Hi all, as the subject line implies, I'm trying to find out whether this lathe has power cross feed. The BB website doesn't mention it, but I want to confirm one way or t'other from someone here who owns one.

Cheers, and thanks, 
Thorsten


----------



## Degen (Jul 5, 2022)

Yes it does (I recently bought one and love it).  It is controlled by the same lever that controls the carriage feed, which is not to be mistaken for the dedicated threading feed as follows.

pg 20, fig 6 (ignore the rest, miss leading) link below for manual.

Knob 4 controls choice of thread (carriage only) or feed (carriage/slide).

Lever 9, thread engagement.

Lever 8, carriage feed, up or cross slide feed, down.  (Zoom in on photo in second link and it shows the feed selection).

One word of warning do not use both (lever 8 and 9) at the same time damage could occur.

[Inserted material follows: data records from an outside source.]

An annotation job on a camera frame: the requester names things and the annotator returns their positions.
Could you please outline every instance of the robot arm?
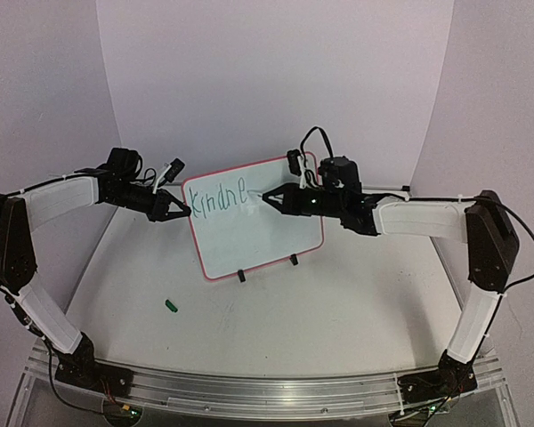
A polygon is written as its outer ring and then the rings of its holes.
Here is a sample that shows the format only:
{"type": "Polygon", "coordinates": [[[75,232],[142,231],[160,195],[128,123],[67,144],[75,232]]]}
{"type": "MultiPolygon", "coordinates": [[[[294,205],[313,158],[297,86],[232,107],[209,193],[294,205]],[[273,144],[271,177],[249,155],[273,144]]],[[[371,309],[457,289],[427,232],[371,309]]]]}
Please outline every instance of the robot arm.
{"type": "MultiPolygon", "coordinates": [[[[304,161],[299,150],[289,151],[287,158],[291,173],[303,173],[297,167],[304,161]]],[[[310,188],[286,183],[264,193],[263,201],[282,214],[338,218],[344,228],[365,236],[408,234],[468,244],[471,292],[438,369],[404,375],[399,384],[408,403],[474,390],[472,364],[519,249],[496,193],[485,190],[478,197],[457,201],[364,194],[358,168],[346,157],[322,160],[318,172],[322,185],[312,180],[310,188]]]]}
{"type": "MultiPolygon", "coordinates": [[[[126,394],[132,374],[94,361],[91,340],[68,321],[40,283],[31,233],[69,211],[103,202],[145,213],[152,222],[189,216],[190,209],[158,189],[158,182],[154,188],[140,184],[141,162],[136,151],[113,149],[108,162],[96,169],[38,184],[13,197],[0,194],[0,287],[6,301],[24,327],[53,346],[67,368],[56,373],[59,381],[102,391],[103,378],[116,396],[126,394]],[[170,212],[172,203],[180,210],[170,212]]],[[[165,179],[172,181],[182,168],[176,159],[165,179]]]]}

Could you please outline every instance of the white table surface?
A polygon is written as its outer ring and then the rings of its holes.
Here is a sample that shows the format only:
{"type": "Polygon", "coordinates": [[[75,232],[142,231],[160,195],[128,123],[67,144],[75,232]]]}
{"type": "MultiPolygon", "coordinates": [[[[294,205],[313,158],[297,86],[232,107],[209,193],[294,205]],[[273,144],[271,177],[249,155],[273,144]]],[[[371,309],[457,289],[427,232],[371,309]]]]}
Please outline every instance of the white table surface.
{"type": "Polygon", "coordinates": [[[118,209],[69,319],[97,358],[138,367],[299,377],[435,365],[460,309],[431,240],[324,226],[324,245],[298,266],[211,283],[188,220],[118,209]]]}

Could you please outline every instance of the whiteboard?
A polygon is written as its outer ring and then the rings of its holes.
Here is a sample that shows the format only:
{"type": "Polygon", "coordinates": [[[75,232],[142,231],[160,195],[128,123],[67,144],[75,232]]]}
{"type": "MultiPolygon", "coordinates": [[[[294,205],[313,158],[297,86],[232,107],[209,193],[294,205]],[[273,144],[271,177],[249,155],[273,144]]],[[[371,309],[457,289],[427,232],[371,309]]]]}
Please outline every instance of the whiteboard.
{"type": "MultiPolygon", "coordinates": [[[[316,165],[307,153],[310,165],[316,165]]],[[[226,278],[322,246],[320,217],[283,215],[257,194],[298,182],[286,157],[189,178],[182,185],[204,276],[226,278]]]]}

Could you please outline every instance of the white backdrop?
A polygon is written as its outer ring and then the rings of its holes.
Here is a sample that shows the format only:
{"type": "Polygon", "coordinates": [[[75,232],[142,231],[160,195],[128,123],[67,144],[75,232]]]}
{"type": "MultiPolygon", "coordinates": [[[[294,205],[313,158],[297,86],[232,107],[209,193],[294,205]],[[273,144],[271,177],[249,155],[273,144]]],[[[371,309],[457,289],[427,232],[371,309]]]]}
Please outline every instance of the white backdrop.
{"type": "MultiPolygon", "coordinates": [[[[123,146],[183,177],[275,157],[313,125],[370,185],[411,180],[453,2],[98,0],[123,146]]],[[[321,153],[320,141],[311,149],[321,153]]]]}

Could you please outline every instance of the white wall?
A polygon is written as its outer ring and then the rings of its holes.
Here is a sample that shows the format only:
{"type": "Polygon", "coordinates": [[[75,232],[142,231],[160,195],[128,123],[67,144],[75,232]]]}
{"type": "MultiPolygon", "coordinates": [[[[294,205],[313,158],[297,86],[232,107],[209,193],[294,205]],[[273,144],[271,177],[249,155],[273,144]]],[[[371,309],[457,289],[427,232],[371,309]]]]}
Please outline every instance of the white wall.
{"type": "MultiPolygon", "coordinates": [[[[94,0],[0,0],[0,192],[102,163],[120,145],[94,0]]],[[[110,207],[71,213],[38,231],[39,272],[66,303],[110,207]]],[[[34,339],[0,295],[0,425],[34,339]]]]}
{"type": "Polygon", "coordinates": [[[280,156],[321,125],[365,183],[408,184],[452,3],[99,0],[123,144],[180,157],[186,177],[280,156]]]}
{"type": "MultiPolygon", "coordinates": [[[[534,2],[456,1],[412,186],[420,196],[494,189],[534,230],[534,2]]],[[[515,278],[534,270],[532,243],[519,234],[515,278]]],[[[442,251],[464,284],[465,248],[442,251]]],[[[491,334],[522,425],[534,426],[534,281],[510,291],[491,334]]]]}

			https://www.busybeetools.com/content/product_manuals/CX707.pdf
		










						LATHE 12IN. X 36IN. 2HP GEAR HEAD CRAFTEX CX CX707
					

Busy Bee Tools is Canada's largest Woodworking & Metalworking retailer. Find power tools, woodworking tools & metalworking tools at factory direct prices.




					www.busybeetools.com
				




The Grizzly or PM manuals explain these functions better as they have been written in house and not a poorly translated Chinglish manual.


----------